[SOURCE INFORMATION]

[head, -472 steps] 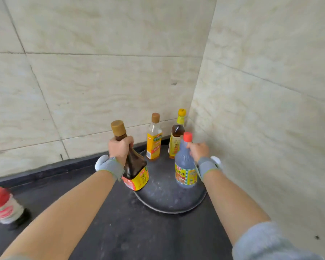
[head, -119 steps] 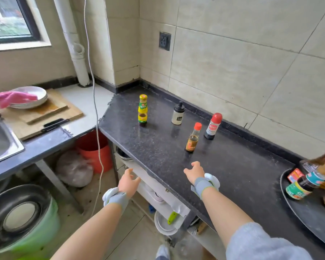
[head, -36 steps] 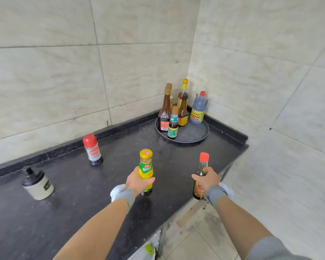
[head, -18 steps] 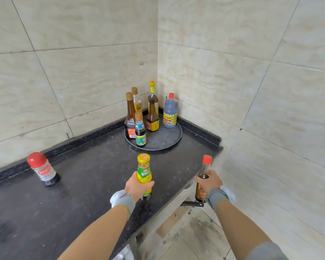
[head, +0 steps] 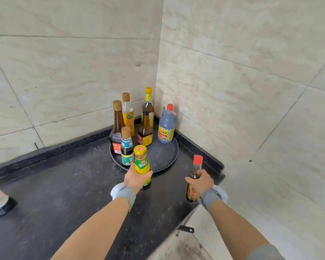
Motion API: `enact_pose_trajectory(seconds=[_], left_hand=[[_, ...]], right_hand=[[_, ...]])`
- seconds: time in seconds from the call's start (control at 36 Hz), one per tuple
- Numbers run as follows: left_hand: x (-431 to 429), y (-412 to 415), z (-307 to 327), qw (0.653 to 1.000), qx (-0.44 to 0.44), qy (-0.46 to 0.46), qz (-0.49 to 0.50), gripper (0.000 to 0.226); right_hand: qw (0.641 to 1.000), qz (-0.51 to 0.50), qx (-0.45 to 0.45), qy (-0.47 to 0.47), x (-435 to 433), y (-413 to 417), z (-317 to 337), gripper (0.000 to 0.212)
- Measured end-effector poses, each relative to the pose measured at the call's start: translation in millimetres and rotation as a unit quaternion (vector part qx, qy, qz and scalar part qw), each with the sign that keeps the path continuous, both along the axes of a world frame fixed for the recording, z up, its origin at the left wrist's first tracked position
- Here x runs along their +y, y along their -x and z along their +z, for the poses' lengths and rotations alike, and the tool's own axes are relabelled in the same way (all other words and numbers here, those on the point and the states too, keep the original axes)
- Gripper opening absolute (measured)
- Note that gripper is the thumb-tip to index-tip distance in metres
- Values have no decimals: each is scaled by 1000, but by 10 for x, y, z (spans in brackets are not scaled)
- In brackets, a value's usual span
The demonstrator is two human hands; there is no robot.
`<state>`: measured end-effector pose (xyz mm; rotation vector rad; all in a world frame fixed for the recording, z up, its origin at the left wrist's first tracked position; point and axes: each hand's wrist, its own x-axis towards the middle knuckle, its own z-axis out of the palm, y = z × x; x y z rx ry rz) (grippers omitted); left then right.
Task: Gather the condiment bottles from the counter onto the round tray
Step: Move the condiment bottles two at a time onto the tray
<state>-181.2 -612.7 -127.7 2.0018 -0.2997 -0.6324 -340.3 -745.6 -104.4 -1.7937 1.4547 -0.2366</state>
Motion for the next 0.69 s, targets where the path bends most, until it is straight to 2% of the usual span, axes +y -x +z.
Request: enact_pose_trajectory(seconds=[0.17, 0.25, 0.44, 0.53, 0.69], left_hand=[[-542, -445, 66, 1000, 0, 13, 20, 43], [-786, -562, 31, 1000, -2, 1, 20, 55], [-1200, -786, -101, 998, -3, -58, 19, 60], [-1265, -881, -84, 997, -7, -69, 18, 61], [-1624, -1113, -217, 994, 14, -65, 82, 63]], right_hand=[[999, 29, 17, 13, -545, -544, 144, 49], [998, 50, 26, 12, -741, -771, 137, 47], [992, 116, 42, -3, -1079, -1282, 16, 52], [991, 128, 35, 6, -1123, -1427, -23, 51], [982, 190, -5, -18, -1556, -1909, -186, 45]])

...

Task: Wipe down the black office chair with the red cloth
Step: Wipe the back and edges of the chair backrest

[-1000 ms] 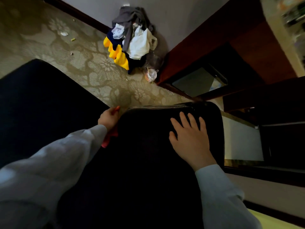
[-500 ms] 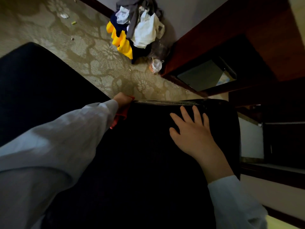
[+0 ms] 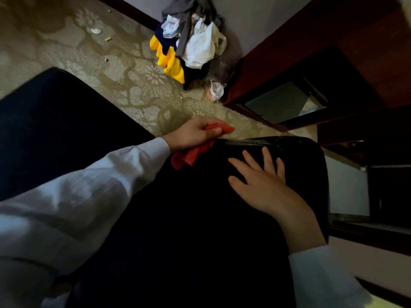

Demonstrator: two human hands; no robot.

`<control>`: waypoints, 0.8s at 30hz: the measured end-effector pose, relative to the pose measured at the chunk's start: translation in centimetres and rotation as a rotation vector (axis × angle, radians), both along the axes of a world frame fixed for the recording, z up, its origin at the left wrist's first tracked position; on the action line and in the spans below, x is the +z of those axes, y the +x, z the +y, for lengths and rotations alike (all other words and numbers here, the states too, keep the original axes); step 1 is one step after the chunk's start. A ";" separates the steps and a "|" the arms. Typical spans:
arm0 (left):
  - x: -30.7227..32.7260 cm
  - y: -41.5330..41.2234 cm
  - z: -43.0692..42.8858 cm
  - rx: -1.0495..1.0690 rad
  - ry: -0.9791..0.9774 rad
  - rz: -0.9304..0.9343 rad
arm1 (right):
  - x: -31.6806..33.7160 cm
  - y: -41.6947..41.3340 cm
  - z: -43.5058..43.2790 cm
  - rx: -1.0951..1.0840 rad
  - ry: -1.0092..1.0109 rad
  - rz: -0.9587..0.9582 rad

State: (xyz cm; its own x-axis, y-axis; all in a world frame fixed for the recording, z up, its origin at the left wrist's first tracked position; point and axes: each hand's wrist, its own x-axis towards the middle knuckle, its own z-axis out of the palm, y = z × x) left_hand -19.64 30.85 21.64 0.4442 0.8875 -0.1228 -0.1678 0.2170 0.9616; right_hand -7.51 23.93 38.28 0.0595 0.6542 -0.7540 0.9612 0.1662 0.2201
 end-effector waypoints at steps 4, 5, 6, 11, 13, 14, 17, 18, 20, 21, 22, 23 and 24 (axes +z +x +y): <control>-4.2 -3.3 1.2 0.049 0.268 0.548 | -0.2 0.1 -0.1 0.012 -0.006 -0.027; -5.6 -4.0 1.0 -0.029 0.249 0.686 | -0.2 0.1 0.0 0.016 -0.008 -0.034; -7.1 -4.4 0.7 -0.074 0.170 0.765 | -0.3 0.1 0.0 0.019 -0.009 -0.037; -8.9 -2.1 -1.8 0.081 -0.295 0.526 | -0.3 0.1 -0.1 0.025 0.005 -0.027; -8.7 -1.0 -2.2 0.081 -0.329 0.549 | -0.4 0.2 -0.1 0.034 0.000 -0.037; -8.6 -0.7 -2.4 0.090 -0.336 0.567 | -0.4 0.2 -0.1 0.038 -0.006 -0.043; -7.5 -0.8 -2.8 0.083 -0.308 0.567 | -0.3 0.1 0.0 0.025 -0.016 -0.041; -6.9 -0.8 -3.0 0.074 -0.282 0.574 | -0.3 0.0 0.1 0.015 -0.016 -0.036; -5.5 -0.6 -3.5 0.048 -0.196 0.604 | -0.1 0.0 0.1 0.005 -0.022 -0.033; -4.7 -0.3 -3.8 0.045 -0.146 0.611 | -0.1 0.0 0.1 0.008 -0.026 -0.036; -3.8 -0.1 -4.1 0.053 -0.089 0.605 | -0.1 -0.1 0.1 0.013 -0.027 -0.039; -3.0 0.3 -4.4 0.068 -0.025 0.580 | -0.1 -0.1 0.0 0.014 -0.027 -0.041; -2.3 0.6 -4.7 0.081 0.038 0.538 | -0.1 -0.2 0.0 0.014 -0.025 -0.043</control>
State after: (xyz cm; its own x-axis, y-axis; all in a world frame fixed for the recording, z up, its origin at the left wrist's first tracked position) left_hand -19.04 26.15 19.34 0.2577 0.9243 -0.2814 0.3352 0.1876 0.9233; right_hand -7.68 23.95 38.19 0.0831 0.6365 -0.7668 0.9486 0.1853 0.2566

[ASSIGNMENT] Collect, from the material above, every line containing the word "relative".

[TASK RESPONSE]
- Measured end-effector poses, each relative to the pose measured at the call's start: translation in millimetres and rotation as a unit quaternion (vector part qx, qy, qz and scalar part qw), each with the sign that keeps the path continuous, both along the axes of a world frame fixed for the recording, z up, its origin at the left wrist's first tracked position
`<control>`: waypoints, 0.8s at 30hz: the measured end-effector pose, relative to the pose measured at the chunk's start: translation in centimetres and rotation as a rotation vector (axis × angle, radians), both along the axes of a world frame fixed for the recording, z up, its origin at the left wrist's first tracked position; on the action line and in the spans below, x is the +z of those axes, y the +x, z the +y, for lengths and rotations alike (all other words and numbers here, the states too, keep the original axes); step 1 is one step after the chunk's start. A ";" separates the steps and a "|" the arms. Typical spans:

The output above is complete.